El Reto de Enfrentar la Corrupción

6 de febrero 2018. José R. González-Campo. Coordinador Comisión Anticorrupción FIIC. Presidente Cámara Guatemalteca de la Construcción.

Mucho se ha hablado en los últimos meses sobre el tema de corrupción. Para muchos de nuestros países, se trata de una realidad vergonzosa que está teniendo un costo enorme, tanto moral como económica, y que se traduce en la pérdida de credibilidad en las instituciones y finalmente en menores oportunidades de una mejor vida para las personas.  Según datos de la revista Forbes, los países corruptos presentan una inversión 5% menor, en comparación con otras naciones mejor calificadas, y le restan a sus economías un crecimiento de entre 2 y 9% de su Producto Interno Bruto (PIB).

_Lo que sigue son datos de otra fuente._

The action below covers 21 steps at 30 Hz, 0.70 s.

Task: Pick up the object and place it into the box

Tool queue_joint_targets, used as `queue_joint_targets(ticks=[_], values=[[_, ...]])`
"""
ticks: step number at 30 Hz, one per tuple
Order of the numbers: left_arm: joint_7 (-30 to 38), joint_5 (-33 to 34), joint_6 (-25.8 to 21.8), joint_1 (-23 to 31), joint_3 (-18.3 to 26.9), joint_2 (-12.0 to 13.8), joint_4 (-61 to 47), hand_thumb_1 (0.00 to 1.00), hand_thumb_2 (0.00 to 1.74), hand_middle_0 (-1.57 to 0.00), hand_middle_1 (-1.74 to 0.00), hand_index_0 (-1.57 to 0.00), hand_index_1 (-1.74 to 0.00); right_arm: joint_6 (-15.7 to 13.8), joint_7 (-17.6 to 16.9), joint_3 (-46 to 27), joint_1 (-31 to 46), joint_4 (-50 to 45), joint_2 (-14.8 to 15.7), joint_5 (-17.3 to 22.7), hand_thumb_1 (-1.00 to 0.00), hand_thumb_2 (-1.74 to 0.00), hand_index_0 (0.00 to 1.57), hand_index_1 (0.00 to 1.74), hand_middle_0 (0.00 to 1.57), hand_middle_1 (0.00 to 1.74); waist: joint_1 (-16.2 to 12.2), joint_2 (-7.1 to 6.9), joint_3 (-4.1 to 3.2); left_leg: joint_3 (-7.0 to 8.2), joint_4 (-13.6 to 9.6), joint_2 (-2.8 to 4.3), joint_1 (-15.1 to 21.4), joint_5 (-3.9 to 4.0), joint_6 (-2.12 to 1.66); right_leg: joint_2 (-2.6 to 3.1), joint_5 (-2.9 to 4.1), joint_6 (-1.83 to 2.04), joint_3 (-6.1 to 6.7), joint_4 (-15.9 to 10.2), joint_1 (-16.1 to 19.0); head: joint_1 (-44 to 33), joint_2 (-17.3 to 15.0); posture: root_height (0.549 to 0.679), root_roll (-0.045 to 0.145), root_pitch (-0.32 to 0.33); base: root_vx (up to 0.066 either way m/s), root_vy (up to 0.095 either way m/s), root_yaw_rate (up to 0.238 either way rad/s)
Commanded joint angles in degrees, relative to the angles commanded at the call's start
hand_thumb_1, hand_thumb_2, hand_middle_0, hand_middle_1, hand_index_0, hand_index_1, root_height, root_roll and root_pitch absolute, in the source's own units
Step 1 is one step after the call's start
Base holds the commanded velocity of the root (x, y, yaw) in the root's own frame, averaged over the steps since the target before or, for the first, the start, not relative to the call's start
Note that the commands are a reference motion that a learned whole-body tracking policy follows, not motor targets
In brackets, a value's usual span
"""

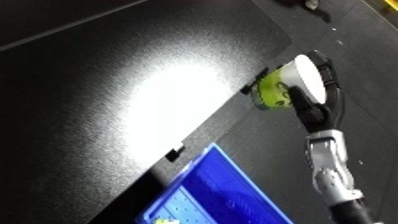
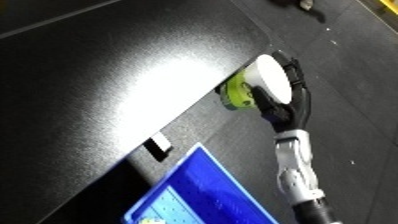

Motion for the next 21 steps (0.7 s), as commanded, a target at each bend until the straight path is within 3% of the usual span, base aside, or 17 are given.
queue_joint_targets(ticks=[3,5,8,12,16,21], values=[[-0.2,0.2,0.1,-0.1,0.4,0.1,0.0,0.00,0.00,0.00,0.00,0.00,0.00,-0.9,0.1,-1.6,1.6,8.0,-0.5,3.4,-0.80,-1.39,1.26,1.39,1.26,1.39,-0.1,0.21,0.13,-0.04,0.1,-0.23,-0.2,-0.08,0.19,0.41,0.27,-0.06,0.16,0.0,-0.3,0.4,0.3,0.625,0.075,0.025,-0.011,0.012,-0.064],[0.0,0.4,0.5,-0.4,0.5,0.2,-0.3,0.00,0.00,0.00,0.00,0.00,0.00,-0.9,-0.5,-1.4,2.5,12.7,-0.7,3.7,-0.80,-1.39,1.26,1.39,1.26,1.39,0.0,0.33,0.30,-0.14,0.2,-0.39,-0.5,0.02,0.31,0.65,0.49,-0.13,0.23,-0.1,-0.5,0.8,0.4,0.624,0.073,0.026,-0.019,-0.005,-0.043],[0.5,0.8,1.2,-0.9,0.5,0.4,-1.1,0.00,0.00,0.00,0.00,0.00,0.00,0.1,-1.4,0.1,3.3,19.2,-0.7,2.2,-0.80,-1.39,1.26,1.39,1.26,1.39,0.2,0.52,0.57,-0.37,0.4,-0.60,-1.0,0.23,0.47,0.93,0.81,-0.25,0.28,-0.1,-0.8,1.7,0.5,0.624,0.072,0.027,-0.026,-0.012,-0.019],[0.9,1.8,1.8,-1.4,0.6,0.4,-1.8,0.00,0.00,0.00,0.00,0.00,0.00,3.0,-0.1,3.1,2.9,27.0,-0.4,-0.9,-0.80,-1.39,1.26,1.39,1.26,1.39,0.7,0.87,0.72,-0.78,0.6,-0.95,-1.6,0.49,0.68,1.17,1.03,-0.42,0.25,0.0,-1.1,2.4,1.1,0.624,0.071,0.028,-0.019,-0.019,0.008],[1.1,2.8,2.3,-1.8,0.8,0.4,-2.2,0.00,0.00,0.00,0.00,0.00,0.00,6.6,1.9,6.8,2.0,31.5,1.1,-4.1,-0.60,-1.04,0.94,1.04,0.94,1.04,1.3,1.30,0.75,-1.19,0.7,-1.37,-2.1,0.56,0.98,1.28,1.15,-0.54,0.22,0.2,-1.5,3.2,0.6,0.623,0.071,0.030,-0.025,-0.021,0.036],[1.4,3.5,3.0,-2.4,0.5,0.2,-2.5,0.00,0.00,0.00,0.00,0.00,0.00,9.8,1.8,11.5,0.6,34.6,3.4,-9.8,-0.35,-0.61,0.55,0.61,0.55,0.61,1.8,1.80,0.64,-1.68,0.5,-1.80,-2.4,1.02,1.08,1.21,1.25,-0.61,0.17,0.1,-1.6,3.9,-0.4,0.623,0.071,0.030,-0.017,-0.011,0.056]])
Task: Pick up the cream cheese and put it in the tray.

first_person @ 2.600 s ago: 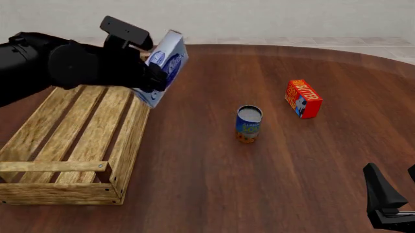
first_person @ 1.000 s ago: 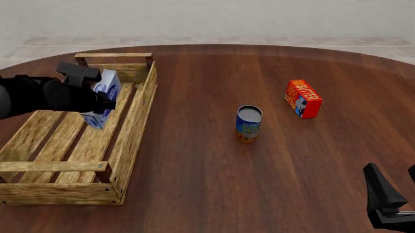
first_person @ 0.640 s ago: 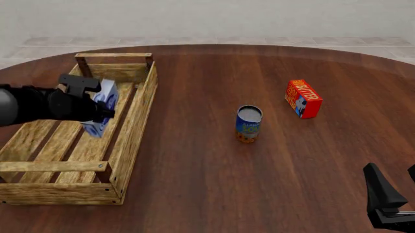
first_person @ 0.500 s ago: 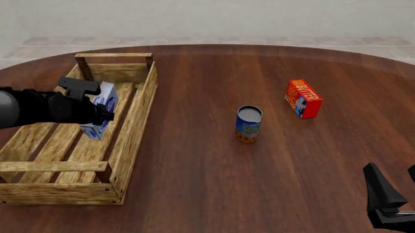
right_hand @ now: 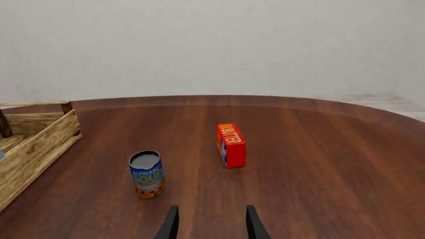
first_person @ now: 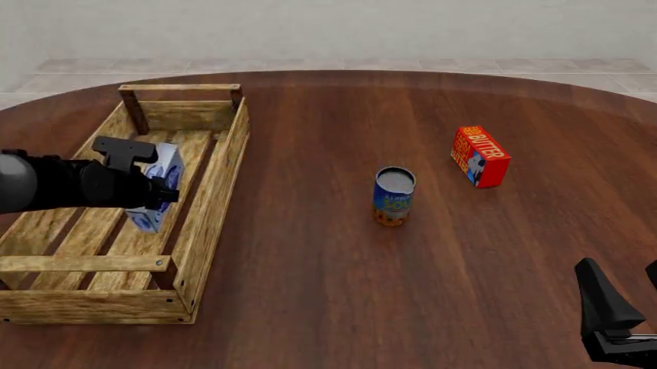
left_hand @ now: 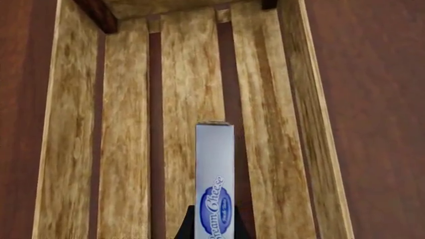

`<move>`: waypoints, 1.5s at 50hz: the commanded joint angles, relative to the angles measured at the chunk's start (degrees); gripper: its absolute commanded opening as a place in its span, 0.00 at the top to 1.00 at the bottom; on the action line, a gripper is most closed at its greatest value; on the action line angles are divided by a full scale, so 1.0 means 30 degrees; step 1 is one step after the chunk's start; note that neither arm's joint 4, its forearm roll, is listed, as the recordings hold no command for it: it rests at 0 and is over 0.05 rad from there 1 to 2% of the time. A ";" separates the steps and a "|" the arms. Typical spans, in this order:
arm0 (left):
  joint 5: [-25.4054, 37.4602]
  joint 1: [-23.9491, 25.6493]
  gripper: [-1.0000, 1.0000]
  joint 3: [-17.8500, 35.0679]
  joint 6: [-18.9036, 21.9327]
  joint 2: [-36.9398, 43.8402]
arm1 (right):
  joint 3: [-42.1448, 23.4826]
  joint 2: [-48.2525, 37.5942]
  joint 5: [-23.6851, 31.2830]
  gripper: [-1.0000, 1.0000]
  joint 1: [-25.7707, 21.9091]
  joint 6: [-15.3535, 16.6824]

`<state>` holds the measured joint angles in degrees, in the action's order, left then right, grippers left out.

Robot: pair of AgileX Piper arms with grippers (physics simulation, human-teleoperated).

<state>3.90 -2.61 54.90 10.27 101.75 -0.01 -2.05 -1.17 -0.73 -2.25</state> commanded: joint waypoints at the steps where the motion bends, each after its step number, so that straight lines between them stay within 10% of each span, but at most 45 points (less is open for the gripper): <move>1: -0.0127 -0.0028 1.00 -0.0193 0.0212 -0.0154 | 0.0000 -0.0001 -0.0001 0.00 0.0000 0.0003; 6: -0.0025 -0.0059 1.00 0.0059 0.0324 -0.0146 | 0.0000 -0.0011 -0.0007 0.00 0.0000 0.0009; 7: 0.0054 -0.0030 0.00 0.0015 0.0305 -0.0259 | 0.0000 -0.0009 -0.0004 0.00 0.0003 -0.0011; 75: 0.2354 0.1511 0.00 -0.0964 0.1169 -0.7664 | 0.0000 0.0283 0.0165 0.00 0.0093 -0.0121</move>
<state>10.55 0.79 54.48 13.69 84.40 -0.01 -1.46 -0.82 -0.53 -2.53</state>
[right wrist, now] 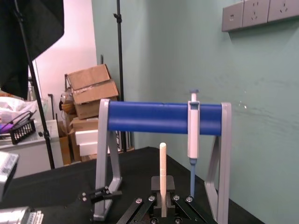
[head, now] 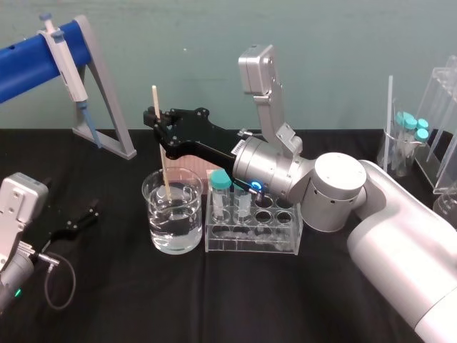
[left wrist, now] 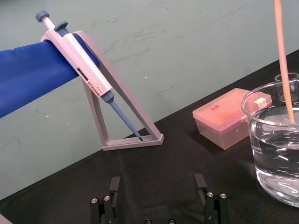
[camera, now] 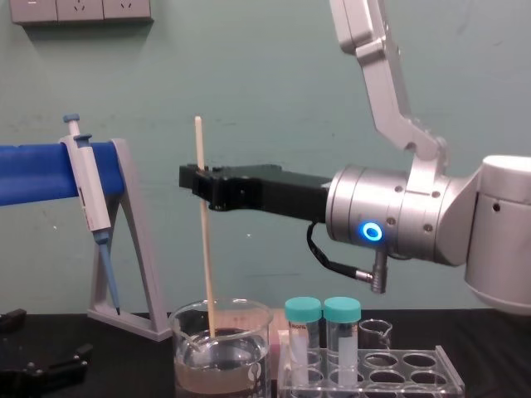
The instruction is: Hold the thermometer with one hand and immerse one end into the beaker, then reinsert it into the test tube rack.
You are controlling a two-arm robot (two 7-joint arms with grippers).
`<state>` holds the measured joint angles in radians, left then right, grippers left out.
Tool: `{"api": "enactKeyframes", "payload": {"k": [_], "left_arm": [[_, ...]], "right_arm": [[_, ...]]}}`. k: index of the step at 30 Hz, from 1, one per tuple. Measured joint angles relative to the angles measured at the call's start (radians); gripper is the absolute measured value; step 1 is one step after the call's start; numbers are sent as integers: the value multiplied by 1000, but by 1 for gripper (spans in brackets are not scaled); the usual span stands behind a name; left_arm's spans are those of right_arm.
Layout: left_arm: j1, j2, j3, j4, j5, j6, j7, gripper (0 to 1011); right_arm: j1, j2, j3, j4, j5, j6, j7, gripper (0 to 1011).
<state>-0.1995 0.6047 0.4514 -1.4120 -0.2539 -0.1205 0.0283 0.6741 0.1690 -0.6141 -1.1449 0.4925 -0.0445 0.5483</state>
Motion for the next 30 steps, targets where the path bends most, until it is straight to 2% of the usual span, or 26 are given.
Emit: {"api": "enactKeyframes", "payload": {"k": [17, 30], "left_arm": [[0, 0, 0, 0, 0, 0, 0, 1004], [0, 0, 0, 0, 0, 0, 0, 1004]], "right_arm": [[-18, -30, 26, 89, -55, -73, 22, 53], [-30, -47, 45, 123, -77, -77, 33, 53]]}}
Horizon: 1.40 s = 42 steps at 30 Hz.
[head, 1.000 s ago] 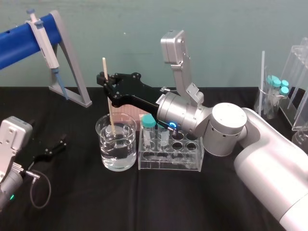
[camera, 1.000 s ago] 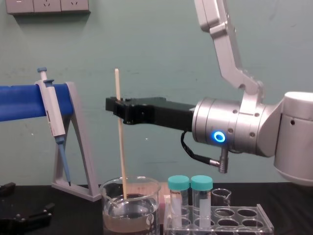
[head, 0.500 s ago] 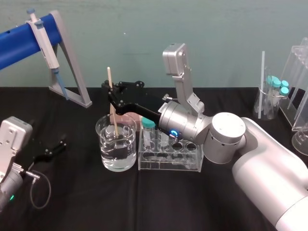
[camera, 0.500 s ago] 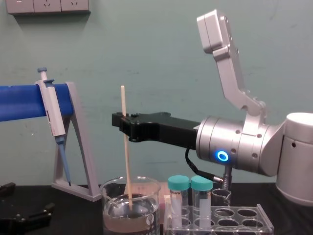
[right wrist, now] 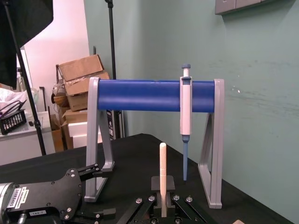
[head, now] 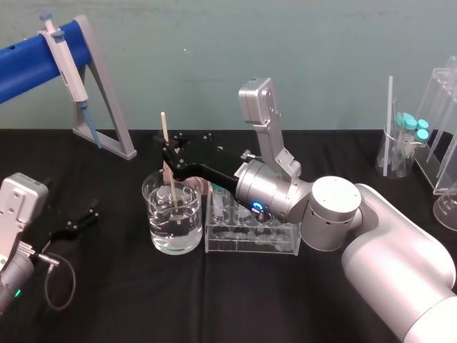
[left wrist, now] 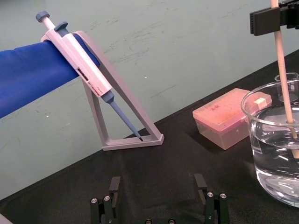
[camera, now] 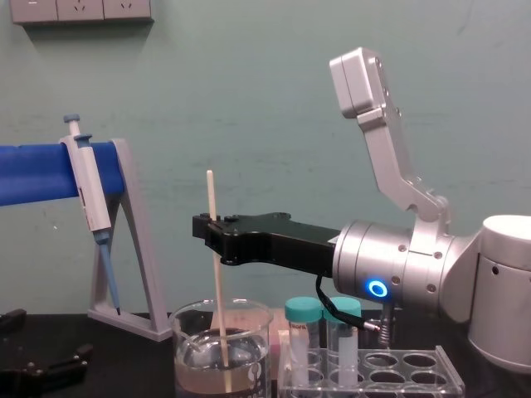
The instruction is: Hold the thermometer with one hand and immerse one end into the beaker, then reinsert it into the test tube rack.
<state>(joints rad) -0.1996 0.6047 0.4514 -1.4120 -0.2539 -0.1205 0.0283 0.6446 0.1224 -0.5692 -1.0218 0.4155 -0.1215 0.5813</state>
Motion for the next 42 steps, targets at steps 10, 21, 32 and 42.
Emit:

Según Transparencia Internacional, la corrupción es el abuso del poder público para beneficio privado. Otras entidades la definen como el abuso de una función pública o privada para una ganancia personal, e incluye actos como el soborno a un funcionario, el enriquecimiento ilícito a través de la adjudicación de fondos públicos para el enriquecimiento personal, o el tráfico de influencias.   Sin duda alguna la gestión gubernamental es la principal fuente de oportunidades para comportamientos corruptos, pero me parece que  ésta segunda definición, también permite reconocer que en el sector privado, en menor medida, también enfrentamos prácticas corruptas que tenemos que enfrentar.

La corrupción no es exclusiva a un solo sector, se da en todos los ámbitos.  Sin embargo, está claro también, que el sector construcción es una de los más vulnerables.

Desde los procesos  requeridos para poder iniciar y ejecutar una obra, hasta las contrataciones de grandes proyectos de infraestructura, nuestra actividad está sujeta a un sinnúmero de oportunidades de discrecionalidad, abuso de poder,  manejo y disposición de especificaciones y fondos que son el campo fértil para el corrupto

La responsabilidad de prevenir y combatir la corrupción debe ser compartida por todos los actores que participan en la actividad constructiva.

Cada quien, en su ámbito, debe asumir su propia responsabilidad  para crear un frente efectivo y coordinado. Sin duda, al Estado hay que exigirle un comportamiento ejemplar  y debe ser referente de transparencia y de la implementación inmediata de protocolos y medidas anticorrupción.  Pero: ¿ cuál debe ser nuestro papel gremial en este proceso?

En primer lugar debemos considerar que antes de ser empresarios y directivos gremiales, somos ciudadanos de cada uno de nuestros países y tenemos una responsabilidad cívica, profesional y de ética personal con nuestro país que no podemos obviar.

Como personas y ciudadanos tenemos una responsabilidad de actuar.

En segundo término,  como asociaciones gremiales debemos tener también una posición muy clara ante señalamientos de corrupción,  quien haya faltado a la ley y a sus obligaciones, debe enfrentar las consecuencias de sus decisiones. La lucha contra la corrupción y por la transparencia es una responsabilidad cívica del sector privado, pero además debe ser parte fundamental de la defensa de la actividad empresarial honesta que cumple cabalmente con sus obligaciones.

La lucha contra la corrupción debe ser parte de nuestra gestión gremial y una obligación frente a nuestros asociados.

No hay métodos únicos ni sencillos para combatir la corrupción,  este debe ser un proceso de largo plazo de un cambio cultural profundo.  La Federación Interamericana de la Industria de la Construcción (FIIC) está comprometida en ese esfuerzo y para ello cuenta con una Comisión Anticorrupción que coordine y apoye los esfuerzos de todos sus asociados y de forma conjunta

José R. González-Campo. Coordinador Comisión Anticorrupción FIIC. Presidente Cámara Guatemalteca de la Construcción.